(Dataset items)
____

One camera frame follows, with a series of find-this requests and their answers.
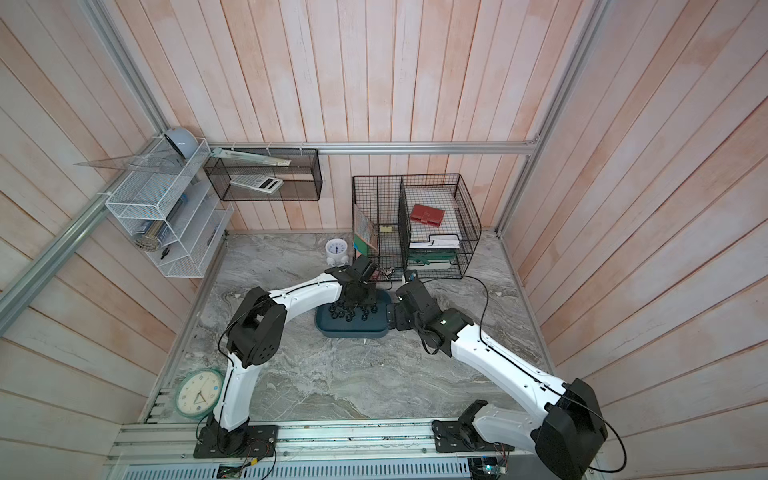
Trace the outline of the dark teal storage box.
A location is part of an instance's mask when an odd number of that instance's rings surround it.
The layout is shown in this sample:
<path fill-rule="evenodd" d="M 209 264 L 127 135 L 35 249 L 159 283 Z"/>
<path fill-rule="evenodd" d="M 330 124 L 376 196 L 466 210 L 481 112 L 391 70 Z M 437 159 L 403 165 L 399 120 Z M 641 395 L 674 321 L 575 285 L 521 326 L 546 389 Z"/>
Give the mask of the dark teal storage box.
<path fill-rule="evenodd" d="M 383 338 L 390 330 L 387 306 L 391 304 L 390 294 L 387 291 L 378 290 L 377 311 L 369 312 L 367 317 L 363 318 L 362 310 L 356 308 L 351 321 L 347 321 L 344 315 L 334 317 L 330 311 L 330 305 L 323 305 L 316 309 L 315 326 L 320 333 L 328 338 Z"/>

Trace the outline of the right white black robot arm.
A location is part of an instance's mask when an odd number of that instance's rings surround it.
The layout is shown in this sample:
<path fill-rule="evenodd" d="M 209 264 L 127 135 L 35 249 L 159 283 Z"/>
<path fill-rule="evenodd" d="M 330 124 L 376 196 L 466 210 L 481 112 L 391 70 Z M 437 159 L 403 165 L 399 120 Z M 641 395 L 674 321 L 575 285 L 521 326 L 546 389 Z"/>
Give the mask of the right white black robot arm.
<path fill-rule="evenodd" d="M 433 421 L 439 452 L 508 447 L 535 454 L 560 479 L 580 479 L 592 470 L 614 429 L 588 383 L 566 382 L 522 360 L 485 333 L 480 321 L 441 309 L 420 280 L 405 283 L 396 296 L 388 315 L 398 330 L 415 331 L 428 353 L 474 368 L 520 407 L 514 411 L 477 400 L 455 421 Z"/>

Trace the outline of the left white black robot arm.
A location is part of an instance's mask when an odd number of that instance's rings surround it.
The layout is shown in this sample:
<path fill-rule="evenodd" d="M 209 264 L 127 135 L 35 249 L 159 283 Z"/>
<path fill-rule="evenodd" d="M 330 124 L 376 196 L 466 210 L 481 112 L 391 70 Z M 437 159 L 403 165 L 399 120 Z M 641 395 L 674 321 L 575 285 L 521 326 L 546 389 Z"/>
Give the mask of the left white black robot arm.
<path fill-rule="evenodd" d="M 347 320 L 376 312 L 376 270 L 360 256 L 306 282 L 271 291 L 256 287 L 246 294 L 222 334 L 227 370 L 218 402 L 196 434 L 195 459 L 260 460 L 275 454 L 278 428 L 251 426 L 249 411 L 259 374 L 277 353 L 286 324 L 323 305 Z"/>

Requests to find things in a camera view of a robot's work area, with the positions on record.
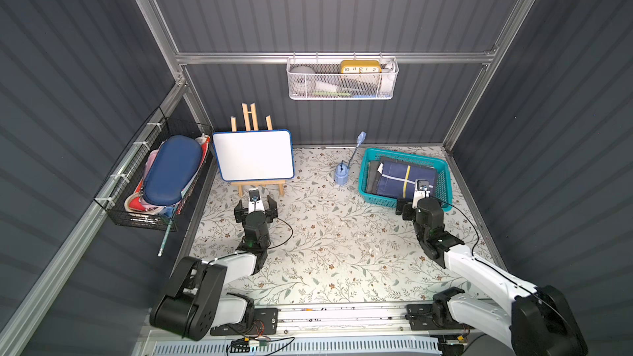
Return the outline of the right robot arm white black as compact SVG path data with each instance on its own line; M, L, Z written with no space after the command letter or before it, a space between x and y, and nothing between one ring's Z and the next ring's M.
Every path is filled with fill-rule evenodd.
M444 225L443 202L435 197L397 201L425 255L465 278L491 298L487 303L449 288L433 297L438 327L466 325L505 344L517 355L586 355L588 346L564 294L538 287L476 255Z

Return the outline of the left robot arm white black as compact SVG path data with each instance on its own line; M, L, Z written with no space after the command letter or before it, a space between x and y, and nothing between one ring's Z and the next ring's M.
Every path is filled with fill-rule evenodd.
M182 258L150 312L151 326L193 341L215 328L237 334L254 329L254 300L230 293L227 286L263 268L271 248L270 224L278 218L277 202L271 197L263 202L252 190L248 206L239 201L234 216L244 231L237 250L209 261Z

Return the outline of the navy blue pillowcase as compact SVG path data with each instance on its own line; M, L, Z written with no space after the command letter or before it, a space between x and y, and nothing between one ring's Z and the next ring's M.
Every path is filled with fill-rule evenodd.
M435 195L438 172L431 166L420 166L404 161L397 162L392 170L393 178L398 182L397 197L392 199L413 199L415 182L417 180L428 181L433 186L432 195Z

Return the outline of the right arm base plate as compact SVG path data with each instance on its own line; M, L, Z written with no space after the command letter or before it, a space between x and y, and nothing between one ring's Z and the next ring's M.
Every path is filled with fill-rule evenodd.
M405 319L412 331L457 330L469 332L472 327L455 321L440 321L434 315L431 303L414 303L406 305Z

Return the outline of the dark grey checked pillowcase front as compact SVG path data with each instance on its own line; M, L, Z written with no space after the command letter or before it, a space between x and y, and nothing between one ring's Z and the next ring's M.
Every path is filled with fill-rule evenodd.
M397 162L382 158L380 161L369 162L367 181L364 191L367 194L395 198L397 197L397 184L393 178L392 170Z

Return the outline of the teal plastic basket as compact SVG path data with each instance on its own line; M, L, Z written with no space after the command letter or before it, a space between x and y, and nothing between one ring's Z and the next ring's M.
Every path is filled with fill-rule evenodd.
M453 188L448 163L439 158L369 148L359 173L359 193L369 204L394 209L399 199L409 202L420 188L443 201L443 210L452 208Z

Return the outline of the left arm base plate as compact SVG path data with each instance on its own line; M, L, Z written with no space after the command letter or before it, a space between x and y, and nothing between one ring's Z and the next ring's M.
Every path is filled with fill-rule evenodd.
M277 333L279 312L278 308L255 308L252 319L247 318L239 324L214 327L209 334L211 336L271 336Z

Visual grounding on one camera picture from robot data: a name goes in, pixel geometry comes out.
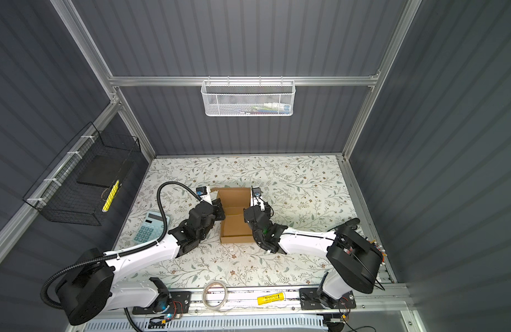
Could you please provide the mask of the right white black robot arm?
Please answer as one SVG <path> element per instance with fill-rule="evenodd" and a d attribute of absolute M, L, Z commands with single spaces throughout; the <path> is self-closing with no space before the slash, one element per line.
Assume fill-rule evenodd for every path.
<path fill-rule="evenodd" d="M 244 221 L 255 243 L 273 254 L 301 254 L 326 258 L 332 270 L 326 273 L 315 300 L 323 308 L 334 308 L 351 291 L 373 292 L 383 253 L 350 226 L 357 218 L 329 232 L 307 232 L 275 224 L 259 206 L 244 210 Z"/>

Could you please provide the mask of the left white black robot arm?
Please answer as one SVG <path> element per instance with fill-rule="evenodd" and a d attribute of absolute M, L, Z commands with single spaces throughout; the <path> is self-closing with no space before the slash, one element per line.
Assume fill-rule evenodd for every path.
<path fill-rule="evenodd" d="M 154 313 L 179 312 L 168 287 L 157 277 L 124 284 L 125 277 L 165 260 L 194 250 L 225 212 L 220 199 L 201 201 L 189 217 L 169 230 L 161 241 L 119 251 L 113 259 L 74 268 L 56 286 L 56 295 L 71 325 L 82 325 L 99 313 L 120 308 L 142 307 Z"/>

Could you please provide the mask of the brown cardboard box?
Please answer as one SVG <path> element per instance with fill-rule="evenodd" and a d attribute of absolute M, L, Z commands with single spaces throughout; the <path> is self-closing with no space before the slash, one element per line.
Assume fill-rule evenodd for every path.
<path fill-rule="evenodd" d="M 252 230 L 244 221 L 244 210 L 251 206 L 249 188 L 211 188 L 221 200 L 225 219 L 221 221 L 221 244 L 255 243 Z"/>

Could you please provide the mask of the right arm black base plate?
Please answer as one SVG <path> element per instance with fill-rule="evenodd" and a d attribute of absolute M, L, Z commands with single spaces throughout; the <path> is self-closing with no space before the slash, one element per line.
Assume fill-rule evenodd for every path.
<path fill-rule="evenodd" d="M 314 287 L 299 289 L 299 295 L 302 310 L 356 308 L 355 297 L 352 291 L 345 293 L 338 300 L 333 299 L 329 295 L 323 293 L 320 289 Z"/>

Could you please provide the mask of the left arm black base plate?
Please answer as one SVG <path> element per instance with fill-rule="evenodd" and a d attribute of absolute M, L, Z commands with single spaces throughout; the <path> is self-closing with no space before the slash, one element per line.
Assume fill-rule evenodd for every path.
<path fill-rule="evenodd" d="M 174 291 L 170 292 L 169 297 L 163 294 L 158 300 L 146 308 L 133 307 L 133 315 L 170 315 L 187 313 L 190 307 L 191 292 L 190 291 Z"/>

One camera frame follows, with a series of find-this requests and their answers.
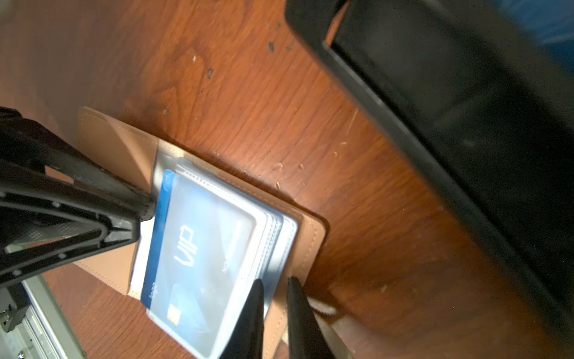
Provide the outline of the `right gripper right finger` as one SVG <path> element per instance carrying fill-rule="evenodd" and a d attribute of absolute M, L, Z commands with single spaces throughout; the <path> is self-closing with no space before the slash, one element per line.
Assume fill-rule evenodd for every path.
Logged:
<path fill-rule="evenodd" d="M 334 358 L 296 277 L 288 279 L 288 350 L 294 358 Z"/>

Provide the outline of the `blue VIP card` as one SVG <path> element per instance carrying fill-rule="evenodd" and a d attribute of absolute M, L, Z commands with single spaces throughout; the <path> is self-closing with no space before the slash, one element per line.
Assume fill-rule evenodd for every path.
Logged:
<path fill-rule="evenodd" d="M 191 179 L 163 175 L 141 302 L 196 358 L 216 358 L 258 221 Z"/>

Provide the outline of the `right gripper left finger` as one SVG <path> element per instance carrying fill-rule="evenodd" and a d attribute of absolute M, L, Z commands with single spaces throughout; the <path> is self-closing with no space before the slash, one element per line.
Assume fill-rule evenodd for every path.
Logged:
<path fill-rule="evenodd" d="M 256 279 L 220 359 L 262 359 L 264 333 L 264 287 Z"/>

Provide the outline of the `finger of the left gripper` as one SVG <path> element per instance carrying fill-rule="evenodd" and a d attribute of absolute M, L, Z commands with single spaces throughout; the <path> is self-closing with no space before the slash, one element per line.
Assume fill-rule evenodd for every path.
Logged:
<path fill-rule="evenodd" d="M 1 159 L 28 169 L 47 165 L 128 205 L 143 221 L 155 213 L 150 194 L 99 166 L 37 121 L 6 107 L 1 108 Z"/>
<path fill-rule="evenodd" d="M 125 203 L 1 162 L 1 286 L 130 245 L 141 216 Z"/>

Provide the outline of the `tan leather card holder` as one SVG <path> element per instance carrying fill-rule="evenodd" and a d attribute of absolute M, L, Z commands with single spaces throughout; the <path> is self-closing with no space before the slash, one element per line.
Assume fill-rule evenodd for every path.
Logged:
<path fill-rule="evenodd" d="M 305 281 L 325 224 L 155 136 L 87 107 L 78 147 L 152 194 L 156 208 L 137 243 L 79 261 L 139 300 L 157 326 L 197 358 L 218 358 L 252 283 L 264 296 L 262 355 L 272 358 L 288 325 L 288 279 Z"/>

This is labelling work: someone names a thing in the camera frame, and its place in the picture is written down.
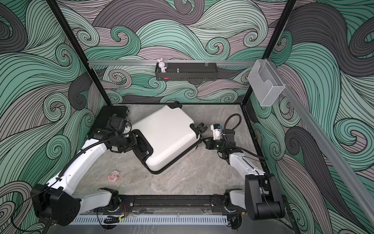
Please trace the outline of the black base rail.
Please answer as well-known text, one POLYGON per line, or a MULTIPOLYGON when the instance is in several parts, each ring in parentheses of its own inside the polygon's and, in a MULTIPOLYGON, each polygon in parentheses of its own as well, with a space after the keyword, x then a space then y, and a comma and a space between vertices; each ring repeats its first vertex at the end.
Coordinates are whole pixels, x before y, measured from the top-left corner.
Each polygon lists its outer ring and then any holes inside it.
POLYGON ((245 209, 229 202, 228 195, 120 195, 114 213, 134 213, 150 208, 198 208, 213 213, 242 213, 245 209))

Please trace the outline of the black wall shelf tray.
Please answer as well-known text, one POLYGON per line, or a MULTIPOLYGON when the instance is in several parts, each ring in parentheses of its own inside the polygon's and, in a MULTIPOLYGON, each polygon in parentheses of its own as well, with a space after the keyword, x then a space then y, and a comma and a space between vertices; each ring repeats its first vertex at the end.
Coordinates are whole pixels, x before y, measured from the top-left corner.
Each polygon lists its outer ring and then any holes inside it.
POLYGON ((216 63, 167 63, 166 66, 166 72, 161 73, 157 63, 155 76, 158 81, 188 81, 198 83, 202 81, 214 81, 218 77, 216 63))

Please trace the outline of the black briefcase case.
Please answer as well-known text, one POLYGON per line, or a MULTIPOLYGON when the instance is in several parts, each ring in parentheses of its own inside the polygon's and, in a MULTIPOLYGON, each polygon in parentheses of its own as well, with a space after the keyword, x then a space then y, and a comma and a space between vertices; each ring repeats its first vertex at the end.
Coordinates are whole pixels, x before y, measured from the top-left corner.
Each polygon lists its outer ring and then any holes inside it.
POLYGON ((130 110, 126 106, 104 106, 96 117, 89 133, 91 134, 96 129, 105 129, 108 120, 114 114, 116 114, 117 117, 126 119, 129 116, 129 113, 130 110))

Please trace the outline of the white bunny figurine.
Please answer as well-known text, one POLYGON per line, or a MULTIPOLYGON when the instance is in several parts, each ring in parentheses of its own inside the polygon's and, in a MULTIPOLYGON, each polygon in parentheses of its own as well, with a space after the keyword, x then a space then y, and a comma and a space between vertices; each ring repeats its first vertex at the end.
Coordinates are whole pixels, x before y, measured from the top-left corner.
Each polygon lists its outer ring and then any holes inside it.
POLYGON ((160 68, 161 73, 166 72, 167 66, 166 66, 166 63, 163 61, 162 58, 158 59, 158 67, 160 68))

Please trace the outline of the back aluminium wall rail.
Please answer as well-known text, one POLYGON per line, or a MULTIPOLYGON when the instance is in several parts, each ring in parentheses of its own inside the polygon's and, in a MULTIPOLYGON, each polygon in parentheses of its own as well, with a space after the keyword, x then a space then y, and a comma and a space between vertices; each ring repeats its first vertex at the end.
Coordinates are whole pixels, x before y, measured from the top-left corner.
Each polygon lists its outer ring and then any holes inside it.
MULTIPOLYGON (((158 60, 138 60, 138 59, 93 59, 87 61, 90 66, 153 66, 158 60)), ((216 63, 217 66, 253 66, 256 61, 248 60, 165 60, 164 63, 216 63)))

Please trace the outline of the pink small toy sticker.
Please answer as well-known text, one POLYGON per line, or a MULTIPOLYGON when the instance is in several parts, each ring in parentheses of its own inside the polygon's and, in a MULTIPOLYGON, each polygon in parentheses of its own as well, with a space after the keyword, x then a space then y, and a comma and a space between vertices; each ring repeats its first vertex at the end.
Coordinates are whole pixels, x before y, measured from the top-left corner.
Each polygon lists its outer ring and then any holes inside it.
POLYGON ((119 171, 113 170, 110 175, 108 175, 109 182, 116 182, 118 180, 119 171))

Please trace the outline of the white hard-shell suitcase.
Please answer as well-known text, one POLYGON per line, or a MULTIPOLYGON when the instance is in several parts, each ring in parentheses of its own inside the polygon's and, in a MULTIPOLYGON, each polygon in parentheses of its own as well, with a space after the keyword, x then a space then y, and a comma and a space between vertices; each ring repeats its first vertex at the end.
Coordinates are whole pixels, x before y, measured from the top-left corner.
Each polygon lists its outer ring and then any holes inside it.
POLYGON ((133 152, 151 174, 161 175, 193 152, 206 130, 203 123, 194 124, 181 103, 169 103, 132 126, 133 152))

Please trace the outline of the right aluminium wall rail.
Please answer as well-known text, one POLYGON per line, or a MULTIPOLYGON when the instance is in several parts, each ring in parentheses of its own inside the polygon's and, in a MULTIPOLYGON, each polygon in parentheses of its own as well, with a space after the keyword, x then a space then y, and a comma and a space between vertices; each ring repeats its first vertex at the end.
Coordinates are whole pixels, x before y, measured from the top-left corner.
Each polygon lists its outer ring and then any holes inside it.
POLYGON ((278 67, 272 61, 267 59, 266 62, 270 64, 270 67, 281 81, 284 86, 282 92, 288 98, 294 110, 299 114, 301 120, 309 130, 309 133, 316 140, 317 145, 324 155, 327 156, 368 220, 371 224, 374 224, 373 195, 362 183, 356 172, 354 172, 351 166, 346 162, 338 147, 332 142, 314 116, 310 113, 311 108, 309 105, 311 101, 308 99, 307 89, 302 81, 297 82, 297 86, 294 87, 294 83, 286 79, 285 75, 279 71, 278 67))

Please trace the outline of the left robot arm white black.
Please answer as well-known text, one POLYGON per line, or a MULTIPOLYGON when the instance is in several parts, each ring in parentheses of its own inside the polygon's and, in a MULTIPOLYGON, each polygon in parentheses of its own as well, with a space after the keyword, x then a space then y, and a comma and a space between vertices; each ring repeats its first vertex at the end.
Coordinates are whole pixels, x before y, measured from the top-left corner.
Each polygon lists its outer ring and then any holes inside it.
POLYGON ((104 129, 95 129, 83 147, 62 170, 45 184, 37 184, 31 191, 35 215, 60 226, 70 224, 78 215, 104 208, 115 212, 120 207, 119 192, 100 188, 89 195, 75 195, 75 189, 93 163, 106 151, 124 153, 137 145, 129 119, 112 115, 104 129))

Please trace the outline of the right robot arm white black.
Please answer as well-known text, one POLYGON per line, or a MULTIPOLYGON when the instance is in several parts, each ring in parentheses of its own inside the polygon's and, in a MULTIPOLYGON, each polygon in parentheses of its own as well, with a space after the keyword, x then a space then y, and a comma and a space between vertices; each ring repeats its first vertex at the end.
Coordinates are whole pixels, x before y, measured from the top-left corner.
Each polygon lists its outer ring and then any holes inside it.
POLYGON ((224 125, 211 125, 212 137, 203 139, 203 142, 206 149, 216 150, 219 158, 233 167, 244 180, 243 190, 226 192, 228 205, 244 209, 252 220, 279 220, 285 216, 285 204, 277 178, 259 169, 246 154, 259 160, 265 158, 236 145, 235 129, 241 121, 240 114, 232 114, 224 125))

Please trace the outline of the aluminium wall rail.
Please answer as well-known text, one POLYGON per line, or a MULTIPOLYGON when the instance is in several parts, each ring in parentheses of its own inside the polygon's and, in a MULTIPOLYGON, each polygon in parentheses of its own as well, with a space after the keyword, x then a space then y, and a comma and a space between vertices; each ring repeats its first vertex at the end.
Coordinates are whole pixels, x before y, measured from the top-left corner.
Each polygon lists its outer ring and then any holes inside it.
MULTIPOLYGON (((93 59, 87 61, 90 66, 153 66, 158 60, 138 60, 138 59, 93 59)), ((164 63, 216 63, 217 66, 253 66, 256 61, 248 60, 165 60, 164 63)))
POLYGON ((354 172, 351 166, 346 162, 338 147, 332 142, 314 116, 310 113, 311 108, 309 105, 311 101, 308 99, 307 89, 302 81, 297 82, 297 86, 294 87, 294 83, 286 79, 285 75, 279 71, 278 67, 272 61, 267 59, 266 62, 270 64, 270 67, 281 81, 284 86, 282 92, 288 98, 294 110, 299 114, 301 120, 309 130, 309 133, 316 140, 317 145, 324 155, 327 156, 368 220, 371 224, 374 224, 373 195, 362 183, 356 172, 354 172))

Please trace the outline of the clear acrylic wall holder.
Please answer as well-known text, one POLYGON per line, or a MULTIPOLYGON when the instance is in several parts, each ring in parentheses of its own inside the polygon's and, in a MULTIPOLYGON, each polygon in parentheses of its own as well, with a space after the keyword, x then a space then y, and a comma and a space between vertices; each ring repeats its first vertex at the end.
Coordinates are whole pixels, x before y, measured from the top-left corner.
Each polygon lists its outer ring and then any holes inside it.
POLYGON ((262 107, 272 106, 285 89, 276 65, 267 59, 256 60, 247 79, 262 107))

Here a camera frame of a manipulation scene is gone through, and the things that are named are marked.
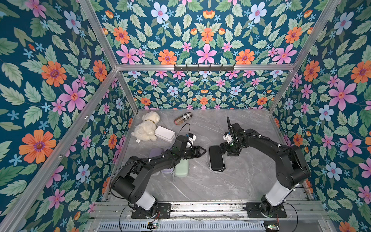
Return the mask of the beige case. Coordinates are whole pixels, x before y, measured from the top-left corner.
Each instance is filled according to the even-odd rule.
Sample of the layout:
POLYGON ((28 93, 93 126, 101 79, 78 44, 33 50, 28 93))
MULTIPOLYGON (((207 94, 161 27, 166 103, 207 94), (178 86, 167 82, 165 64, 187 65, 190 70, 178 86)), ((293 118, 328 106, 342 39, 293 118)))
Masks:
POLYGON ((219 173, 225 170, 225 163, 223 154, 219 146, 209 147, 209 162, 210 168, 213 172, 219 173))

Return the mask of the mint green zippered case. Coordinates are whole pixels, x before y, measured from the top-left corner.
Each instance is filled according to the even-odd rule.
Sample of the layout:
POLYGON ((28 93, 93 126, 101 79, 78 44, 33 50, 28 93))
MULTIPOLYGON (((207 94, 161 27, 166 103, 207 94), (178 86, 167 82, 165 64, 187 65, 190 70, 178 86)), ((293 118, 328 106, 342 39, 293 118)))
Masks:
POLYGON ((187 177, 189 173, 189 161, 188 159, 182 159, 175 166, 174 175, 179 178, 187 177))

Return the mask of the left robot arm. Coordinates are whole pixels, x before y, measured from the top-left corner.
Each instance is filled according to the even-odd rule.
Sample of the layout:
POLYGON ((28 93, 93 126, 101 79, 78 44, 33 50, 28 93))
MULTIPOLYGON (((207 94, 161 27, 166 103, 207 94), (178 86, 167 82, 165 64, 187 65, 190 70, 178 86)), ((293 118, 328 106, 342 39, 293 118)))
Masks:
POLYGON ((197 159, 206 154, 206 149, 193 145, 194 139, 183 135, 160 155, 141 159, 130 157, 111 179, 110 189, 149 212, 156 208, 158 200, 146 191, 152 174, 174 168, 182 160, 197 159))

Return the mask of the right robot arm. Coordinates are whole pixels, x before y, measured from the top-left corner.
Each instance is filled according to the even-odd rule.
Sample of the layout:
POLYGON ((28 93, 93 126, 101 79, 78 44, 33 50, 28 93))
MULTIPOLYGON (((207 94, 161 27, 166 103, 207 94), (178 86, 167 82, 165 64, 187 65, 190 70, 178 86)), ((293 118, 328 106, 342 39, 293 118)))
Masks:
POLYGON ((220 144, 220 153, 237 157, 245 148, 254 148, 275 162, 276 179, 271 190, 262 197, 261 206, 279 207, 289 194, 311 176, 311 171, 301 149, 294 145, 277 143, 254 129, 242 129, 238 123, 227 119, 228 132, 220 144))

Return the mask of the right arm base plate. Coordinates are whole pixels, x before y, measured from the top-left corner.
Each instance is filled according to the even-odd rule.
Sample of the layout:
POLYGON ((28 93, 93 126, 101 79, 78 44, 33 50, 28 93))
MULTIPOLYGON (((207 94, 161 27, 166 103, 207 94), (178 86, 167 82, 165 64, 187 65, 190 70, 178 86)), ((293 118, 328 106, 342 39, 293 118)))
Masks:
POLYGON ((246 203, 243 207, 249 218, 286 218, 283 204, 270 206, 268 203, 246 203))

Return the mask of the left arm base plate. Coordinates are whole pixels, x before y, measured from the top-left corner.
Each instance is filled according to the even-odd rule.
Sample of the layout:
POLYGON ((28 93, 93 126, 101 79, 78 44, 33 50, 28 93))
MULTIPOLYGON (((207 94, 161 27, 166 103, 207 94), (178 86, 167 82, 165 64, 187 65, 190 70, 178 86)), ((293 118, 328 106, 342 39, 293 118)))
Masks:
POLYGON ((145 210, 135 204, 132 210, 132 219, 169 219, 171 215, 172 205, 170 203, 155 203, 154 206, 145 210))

____

### Work task:
Go through the lines above and copy any that contain "blue".

### Solved exercise:
Return the outline of the navy blue pillowcase as compact SVG path data with each instance on its own line; M, L, Z written with no space after the command letter or before it, a space between x and y, and nothing between one ring's Z and the next ring's M.
Provide the outline of the `blue VIP card` as one SVG <path> element per instance carrying fill-rule="evenodd" and a d attribute of absolute M, L, Z commands with single spaces throughout; the <path> is self-closing with no space before the slash, one element per line.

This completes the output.